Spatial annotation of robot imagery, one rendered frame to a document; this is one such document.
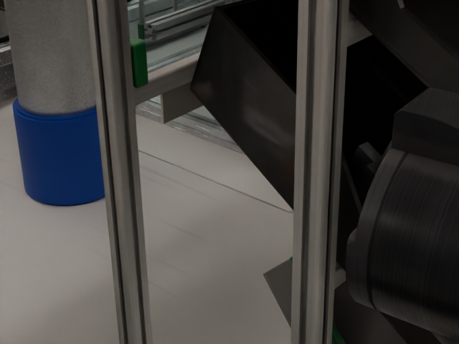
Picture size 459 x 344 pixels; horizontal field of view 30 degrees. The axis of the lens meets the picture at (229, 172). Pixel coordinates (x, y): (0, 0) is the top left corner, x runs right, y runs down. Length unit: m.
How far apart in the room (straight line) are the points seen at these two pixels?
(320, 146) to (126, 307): 0.26
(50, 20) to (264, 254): 0.45
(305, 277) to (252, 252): 0.70
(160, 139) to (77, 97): 0.30
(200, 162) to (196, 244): 0.26
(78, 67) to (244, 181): 0.33
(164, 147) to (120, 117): 0.94
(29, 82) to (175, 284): 0.38
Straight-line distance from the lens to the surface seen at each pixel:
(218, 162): 1.46
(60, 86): 1.28
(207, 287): 1.16
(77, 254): 1.24
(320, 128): 0.46
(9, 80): 1.77
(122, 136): 0.59
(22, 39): 1.28
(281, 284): 0.60
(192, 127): 1.56
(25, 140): 1.34
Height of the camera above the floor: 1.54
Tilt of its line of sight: 28 degrees down
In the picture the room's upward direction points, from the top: 1 degrees counter-clockwise
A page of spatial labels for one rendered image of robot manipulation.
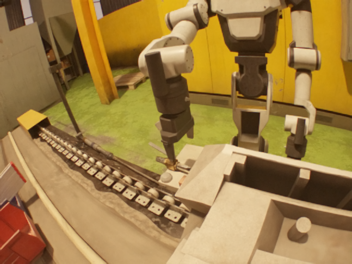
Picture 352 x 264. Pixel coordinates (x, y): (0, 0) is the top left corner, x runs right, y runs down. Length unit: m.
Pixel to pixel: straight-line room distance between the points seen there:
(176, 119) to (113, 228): 0.40
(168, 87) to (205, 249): 0.33
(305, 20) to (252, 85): 0.34
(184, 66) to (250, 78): 0.39
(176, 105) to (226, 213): 0.26
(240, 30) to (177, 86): 0.39
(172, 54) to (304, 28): 0.53
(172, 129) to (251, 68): 0.41
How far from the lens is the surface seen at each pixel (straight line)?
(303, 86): 0.74
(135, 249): 0.57
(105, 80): 3.96
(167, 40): 0.50
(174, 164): 0.62
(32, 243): 0.70
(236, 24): 0.73
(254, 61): 0.73
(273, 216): 0.37
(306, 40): 0.76
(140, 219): 0.62
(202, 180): 0.37
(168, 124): 0.46
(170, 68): 0.41
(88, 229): 0.67
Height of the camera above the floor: 1.25
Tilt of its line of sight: 33 degrees down
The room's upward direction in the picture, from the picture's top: 11 degrees counter-clockwise
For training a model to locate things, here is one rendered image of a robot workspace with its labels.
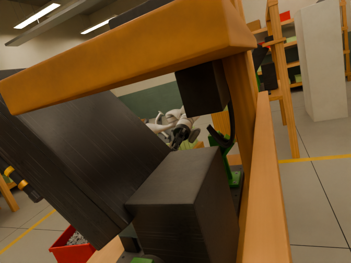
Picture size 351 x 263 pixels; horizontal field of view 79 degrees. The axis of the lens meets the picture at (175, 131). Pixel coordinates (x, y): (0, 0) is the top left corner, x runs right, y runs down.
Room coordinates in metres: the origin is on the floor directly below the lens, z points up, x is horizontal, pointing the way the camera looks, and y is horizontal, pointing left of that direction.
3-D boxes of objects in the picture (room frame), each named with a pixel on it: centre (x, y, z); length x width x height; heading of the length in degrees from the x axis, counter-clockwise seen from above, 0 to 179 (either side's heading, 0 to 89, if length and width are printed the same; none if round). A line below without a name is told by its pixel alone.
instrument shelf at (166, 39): (0.60, -0.13, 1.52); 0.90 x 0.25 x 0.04; 154
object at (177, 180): (0.56, 0.02, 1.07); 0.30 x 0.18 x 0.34; 154
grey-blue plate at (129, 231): (0.70, 0.28, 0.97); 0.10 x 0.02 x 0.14; 64
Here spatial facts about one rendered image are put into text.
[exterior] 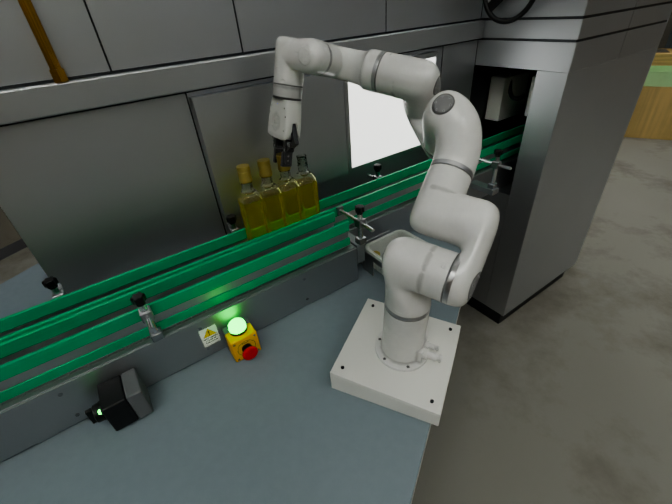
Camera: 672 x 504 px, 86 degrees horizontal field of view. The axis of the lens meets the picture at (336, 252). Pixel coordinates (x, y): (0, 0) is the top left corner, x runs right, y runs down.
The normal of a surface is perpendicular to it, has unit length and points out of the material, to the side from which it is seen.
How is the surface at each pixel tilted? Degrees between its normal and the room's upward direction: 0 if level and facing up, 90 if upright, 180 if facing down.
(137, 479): 0
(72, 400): 90
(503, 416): 0
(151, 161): 90
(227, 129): 90
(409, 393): 5
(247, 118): 90
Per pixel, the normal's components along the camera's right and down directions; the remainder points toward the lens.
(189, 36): 0.57, 0.44
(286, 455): -0.07, -0.82
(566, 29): -0.82, 0.37
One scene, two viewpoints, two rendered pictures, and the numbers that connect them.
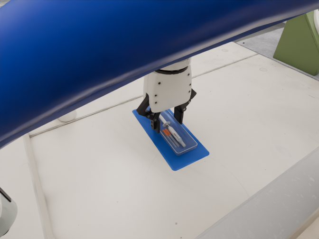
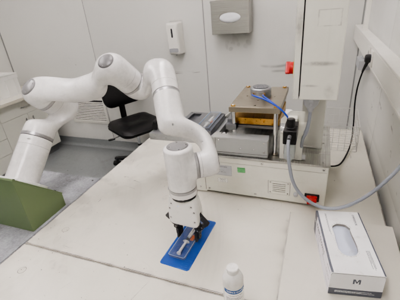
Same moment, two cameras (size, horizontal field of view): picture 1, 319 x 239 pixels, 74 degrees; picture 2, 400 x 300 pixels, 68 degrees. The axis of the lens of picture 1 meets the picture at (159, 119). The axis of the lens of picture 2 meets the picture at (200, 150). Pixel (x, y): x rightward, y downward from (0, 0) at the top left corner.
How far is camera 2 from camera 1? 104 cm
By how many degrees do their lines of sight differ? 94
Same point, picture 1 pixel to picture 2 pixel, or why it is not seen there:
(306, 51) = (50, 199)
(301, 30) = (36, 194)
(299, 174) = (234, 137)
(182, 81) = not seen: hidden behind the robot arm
──────────
- _What is required_
Print the data above exactly, minus pictures.

- _Task solution_
Spatial annotation of robot imagery, one rendered frame to a document; this is one such document.
Picture size 459 x 344 pixels; horizontal field of view 30 degrees. The axis of the lens meets the picture at (229, 172). Pixel coordinates (x, y): (0, 0) is the top left corner, x runs right, y runs down. Length unit: m.
How far apart in the room (straight line) are the points seen at these two pixels?
(320, 146) to (126, 307): 0.26
(50, 20) to (264, 254): 0.45
(305, 277) to (252, 252): 0.70
(160, 139) to (77, 97): 0.30
(200, 162) to (196, 244): 0.26
(78, 67) to (244, 181): 0.33
(164, 147) to (120, 117): 0.94
(29, 82) to (175, 284): 0.38
Straight-line distance from the lens to the surface seen at each pixel:
(218, 162): 1.46
(60, 86): 1.28
(207, 287): 1.16
(77, 254): 1.24
(320, 128): 0.46
(9, 80): 1.77
(122, 136): 0.59
(22, 39): 1.28
(281, 284): 0.60
(192, 127): 1.56
(25, 140): 1.34
Height of the camera above the floor: 1.54
Tilt of its line of sight: 28 degrees down
In the picture the room's upward direction points, from the top: 1 degrees counter-clockwise
A page of spatial labels for one rendered image of robot manipulation.
Picture 352 x 264. Pixel coordinates (x, y): (0, 0) is the top left corner, x runs right, y runs down. Length unit: m.
Pixel to pixel: straight-line room distance between the points seen there:
(176, 119) to (113, 228): 0.40
(168, 87) to (205, 249): 0.33
(305, 20) to (252, 85): 0.34
(184, 66) to (250, 78): 0.39
(176, 105) to (226, 213): 0.26
(240, 30) to (177, 86): 0.39
(172, 54) to (304, 28): 0.53
(172, 129) to (251, 68): 0.41
How far from the lens is the surface seen at each pixel (straight line)?
(303, 86): 0.74
(135, 249): 0.57
(105, 80): 3.96
(167, 40): 0.50
(174, 164): 0.62
(32, 243): 0.70
(236, 24): 0.73
(254, 61): 0.73
(273, 216): 0.37
(306, 40): 0.76
(140, 219): 0.62
(202, 180): 0.37
(168, 124): 0.46
(170, 68): 0.41
(88, 229): 0.67
Height of the camera above the floor: 1.25
Tilt of its line of sight: 33 degrees down
The room's upward direction in the picture, from the picture's top: 11 degrees counter-clockwise
For training a model to locate things, here is one rendered image of a robot workspace with its labels.
Picture size 351 x 263 pixels; horizontal field of view 79 degrees. The axis of the lens meets the picture at (175, 131). Pixel coordinates (x, y): (0, 0) is the top left corner, x runs right, y runs down.
Room coordinates in metres: the origin is on the floor directly below the lens, z points up, x is horizontal, pointing the way the camera looks, and y is horizontal, pointing left of that direction.
3-D boxes of objects in the picture (room frame), each named with a pixel on it: centre (x, y, z); length x width x height; heading of the length in degrees from the x axis, counter-clockwise seen from above, 0 to 179 (either side's heading, 0 to 89, if length and width are printed the same; none if round). A line below without a name is told by its pixel alone.
instrument shelf at (166, 39): (0.60, -0.13, 1.52); 0.90 x 0.25 x 0.04; 154
object at (177, 180): (0.56, 0.02, 1.07); 0.30 x 0.18 x 0.34; 154
grey-blue plate at (129, 231): (0.70, 0.28, 0.97); 0.10 x 0.02 x 0.14; 64
Here spatial facts about one rendered image are put into text.
[exterior] 
Camera: 672 x 504 px, 86 degrees horizontal field of view. The axis of the lens meets the picture at (336, 252). Pixel coordinates (x, y): (0, 0) is the top left corner, x runs right, y runs down.
The normal of a surface is perpendicular to it, has unit length and points out of the material, to the side from which it is seen.
How is the surface at each pixel tilted? Degrees between its normal and the room's upward direction: 0 if level and facing up, 90 if upright, 180 if facing down.
(137, 479): 0
(72, 400): 90
(503, 416): 0
(151, 161): 90
(227, 129): 90
(409, 393): 5
(247, 118): 90
Per pixel, the normal's components along the camera's right and down directions; the remainder points toward the lens.
(189, 36): 0.57, 0.44
(286, 455): -0.07, -0.82
(566, 29): -0.82, 0.37
One scene, two viewpoints, two rendered pictures, and the numbers that connect them.
Same moment, two cameras (size, horizontal field of view): picture 1, 319 x 239 pixels, 74 degrees; picture 2, 400 x 300 pixels, 68 degrees. The axis of the lens of picture 1 meets the picture at (159, 119). The axis of the lens of picture 2 meets the picture at (200, 150). Pixel (x, y): x rightward, y downward from (0, 0) at the top left corner.
How far is camera 2 from camera 1? 104 cm
By how many degrees do their lines of sight differ? 94
Same point, picture 1 pixel to picture 2 pixel, or why it is not seen there:
(306, 51) = (50, 199)
(301, 30) = (36, 194)
(299, 174) = (234, 137)
(182, 81) = not seen: hidden behind the robot arm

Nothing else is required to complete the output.